Subrayar la importancia de la política como la escena adecuada donde se desarrollan los acontecimientos y donde se desenvuelven los distintos personajes de la crisis, supone otorgarle un cierto privilegio que, en ningún modo, nos atreveríamos a cuestionar. Pues. la política ha sido relegada entre nosotros a una actividad meramente retórica y superficial, degradada al orden de lo que carece de sentido y sustituida progresivamente por la simple administración de las cosas. Los imperativos de un orden público insondable y de la lógica económica del sistema constituían factores suficientes para legitimar la eficacia de la autoridad medida en términos del producto nacional bruto, de la renta por cabeza y de la desaparición de los conflictos sociales. Este pragmatismo a ultranza traducía la voluntad de todos los tecnócratas por construir una gigantesca organización estatal donde la armonía de las clases sociales garantizase la perfección funcional del sistema. En este sentido, el franquismo no hacía sino prolongar el movimiento que, en las sociedades industriales, desplaza progresivamente el centro del poder hacia el Estado: las decisiones no son ya objeto de diatribas políticas, sino que aparecen elaboradas por unas élites técnico-administrativas y sancionadas por el ejecutivo. El primado del discurso económico sobre la gestión pública de los problemas y el de los objetivos nacionales sobre los intereses partidistas garantizan la regulación del sistema, mediante la sublimación de la ideología, del conflicto y, en última instancia, de la política misma. Sin discutir aquí el alcance de esta gestión positivista de la sociedad -y que, en definitiva, no está tan lejos de quienes reducen la política al mundo de las sombras, del mero eco dialéctico del «desarrollo de las fuerzas productivas» o de «las relaciones sociales de producción»-, lo cierto es que el retorno de la política sobre sus do minios marca el declive (y la insuficiencia) de los principios del welfiare state para constituir ya un consensus social.

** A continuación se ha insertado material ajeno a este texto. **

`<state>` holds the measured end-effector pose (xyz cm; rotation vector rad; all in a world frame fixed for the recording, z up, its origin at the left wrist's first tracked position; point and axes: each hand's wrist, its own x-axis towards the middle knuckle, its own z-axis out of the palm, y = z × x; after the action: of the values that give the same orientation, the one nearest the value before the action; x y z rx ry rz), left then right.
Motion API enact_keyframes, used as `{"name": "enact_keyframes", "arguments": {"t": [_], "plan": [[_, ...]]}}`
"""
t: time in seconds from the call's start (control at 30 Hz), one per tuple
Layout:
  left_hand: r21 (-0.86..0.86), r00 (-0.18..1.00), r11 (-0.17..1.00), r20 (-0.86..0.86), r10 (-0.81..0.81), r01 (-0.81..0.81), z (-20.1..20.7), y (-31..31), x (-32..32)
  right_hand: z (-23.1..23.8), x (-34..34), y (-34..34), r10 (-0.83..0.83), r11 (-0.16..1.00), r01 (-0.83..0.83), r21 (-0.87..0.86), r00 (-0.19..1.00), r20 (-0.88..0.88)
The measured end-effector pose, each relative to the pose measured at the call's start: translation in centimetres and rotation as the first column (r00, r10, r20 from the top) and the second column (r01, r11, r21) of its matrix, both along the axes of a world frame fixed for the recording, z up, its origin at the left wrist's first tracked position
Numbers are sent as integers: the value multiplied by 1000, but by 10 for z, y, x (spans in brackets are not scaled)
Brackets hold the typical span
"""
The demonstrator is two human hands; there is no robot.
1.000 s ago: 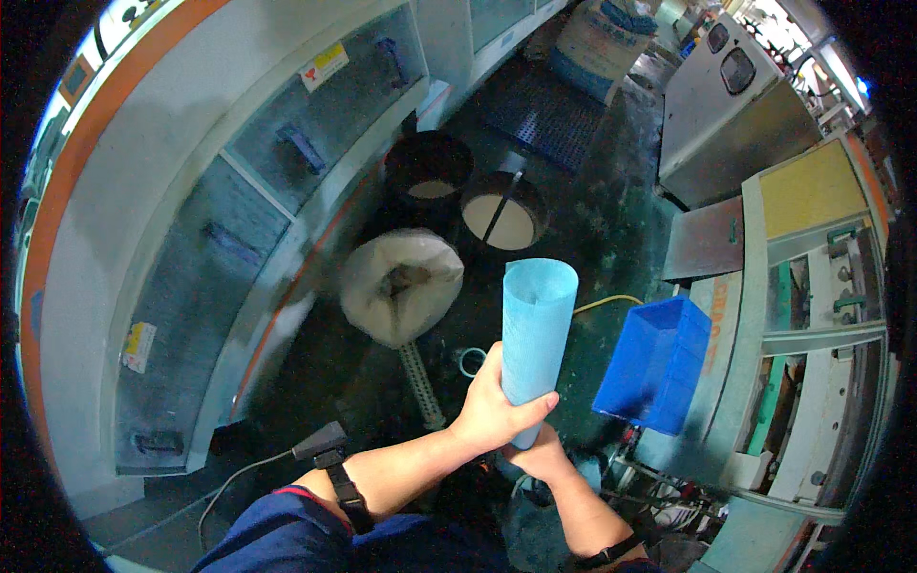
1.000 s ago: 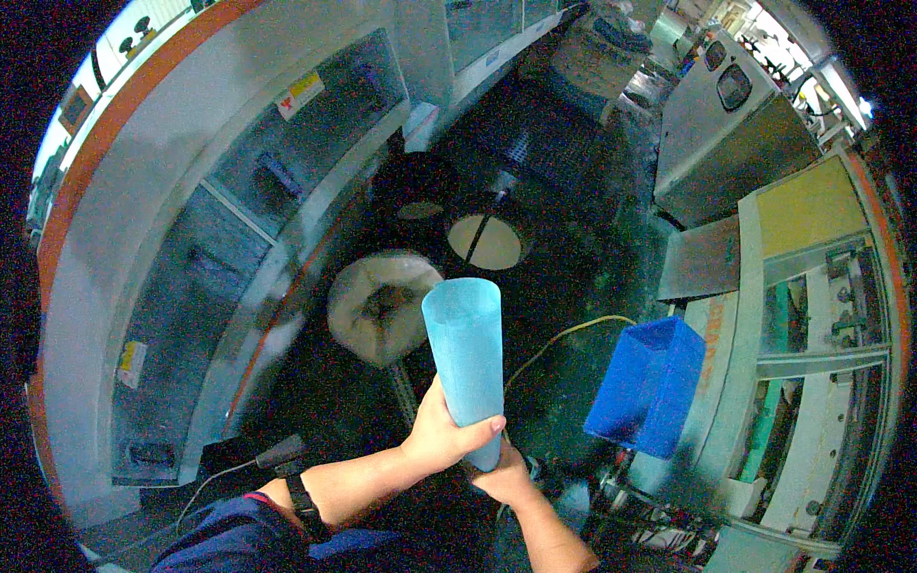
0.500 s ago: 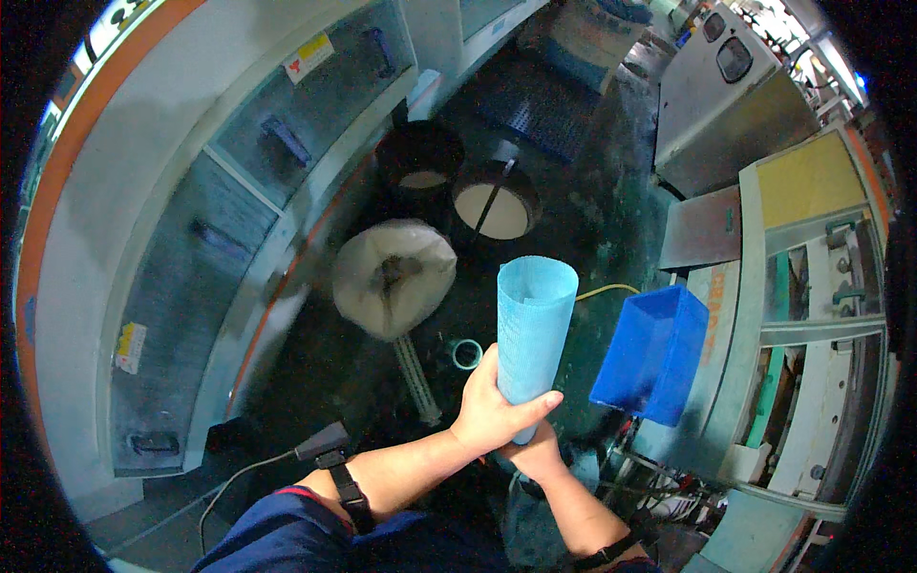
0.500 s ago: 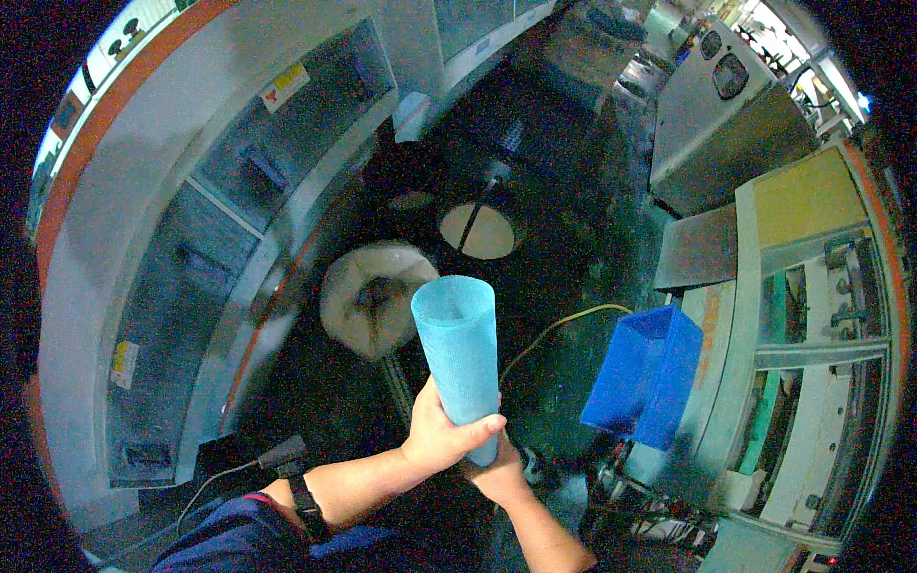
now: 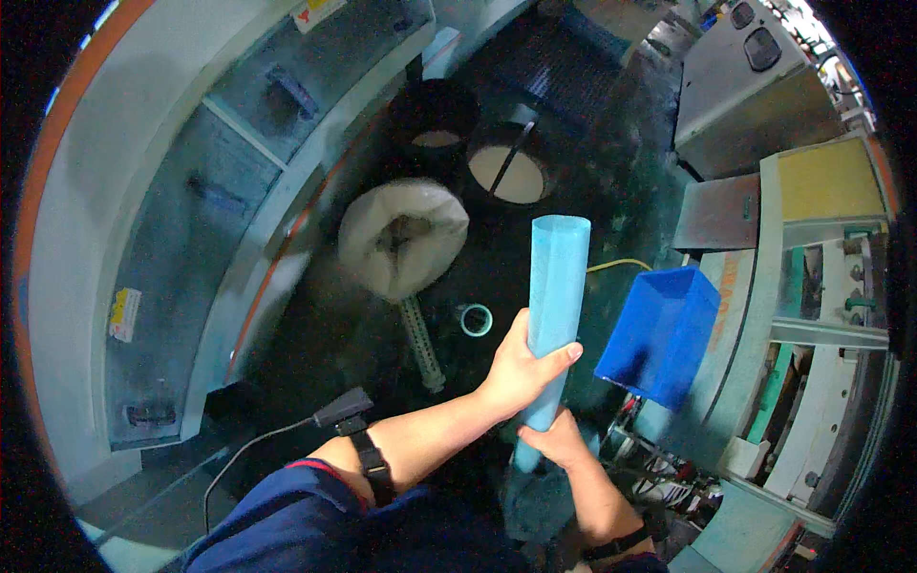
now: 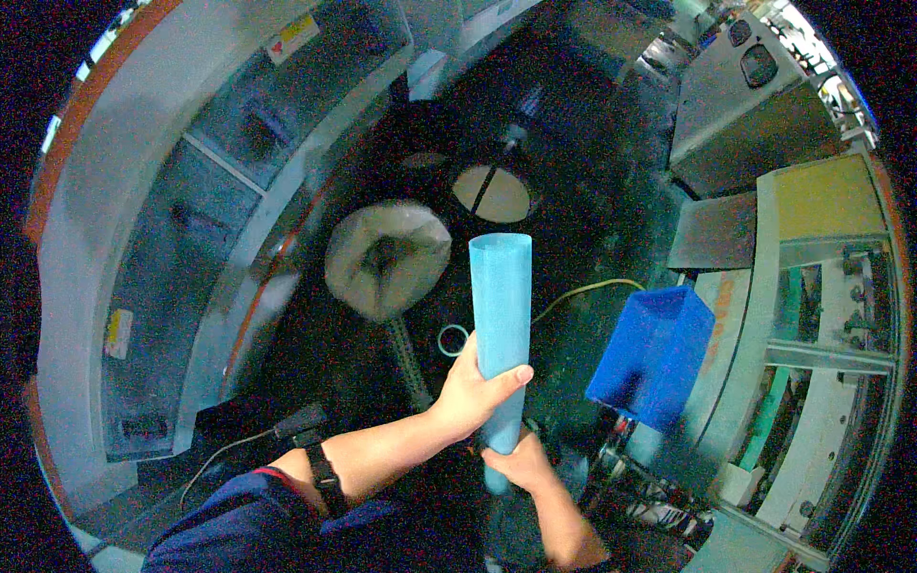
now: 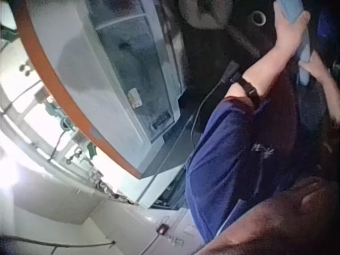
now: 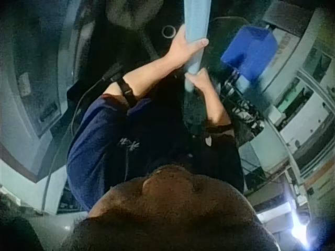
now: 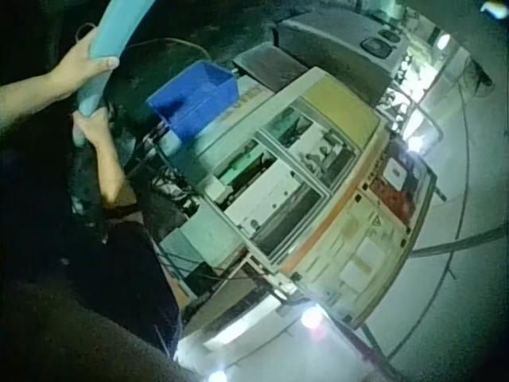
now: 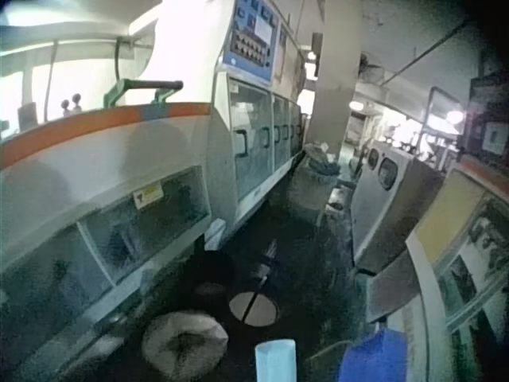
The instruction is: Clean and assemble industrial filter components using pressurized air/water.
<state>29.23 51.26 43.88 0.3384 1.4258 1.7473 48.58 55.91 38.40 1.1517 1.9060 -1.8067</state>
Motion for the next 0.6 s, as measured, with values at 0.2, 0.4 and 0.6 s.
{"name": "enact_keyframes", "arguments": {"t": [0.2,0.4,0.6], "plan": [[-284,938,957,313,147,-55,-97,-7,36,6,56,-2,-75,969,93,-229,993,88],[-432,744,901,615,262,40,-173,-34,66,37,158,-24,20,986,-2,-165,994,111],[-405,593,908,759,270,105,-208,-36,65,112,143,-25,-125,992,129,-4,967,222]]}}
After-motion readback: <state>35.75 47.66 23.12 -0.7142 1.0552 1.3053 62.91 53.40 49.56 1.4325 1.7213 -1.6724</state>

Si volvemos ahora sobre nuestras coordenadas, que no han sido precisamente las del «Estado del bienestar», preciso es reconocer que la política ha emergido con la virulencia y el desorden con el que retorna todo lo prohibido. Sus efectos más visibles lo constituye esa larga y fluctuante lista de partidos, que no es sino la consecuencia de la prohibición misma. Pero también, el síntoma de una grave disgregación social, de unas fracturas generacionales y morales que desvelan la ausencia de comunicación social y el congelamiento de una sociedad en las formulaciones ideológicas de siempre. Confiamos, sin embargo, en la gran vitalidad de nuestro pueblo: su ejemplar comportamiento en esta original experiencia reformadora de construir, partiendo de la autocracia, la convivencia política en libertad, exterioriza, en efecto, un compendio casi misterioso de excepcionales cualidades que, más por la vía del instinto que del raciocinio, trasluce una vitalidad nacional, no sólo tejida de hechos, sino de acontecimientos, como pide Zubiri a la persona humana; capaz de conseguir que la vida española tampoco consista en un simple ejercicio de actos, sino en el uso de sus potencias colectivas como pueblo.

(*) Desde entonces me he honrado en presidir inmerecidamente las numerosas sesiones de estudio celebradas con una periodicidad puntual, infrecuente, por desgracia, en los hábitos hispanos del quehacer común; y, aunque todos los demás componentes del equipo han puesto de relieve esfuerzo y competencia dignos del mayor elogio, nos ha parecido de justicia destacar, especialmente, en esta primera noticia pública de nuestro empeño, el trabajo infatigable desplegado por el economista Rafael: Martos, cuya juventud corre parejas con su talento.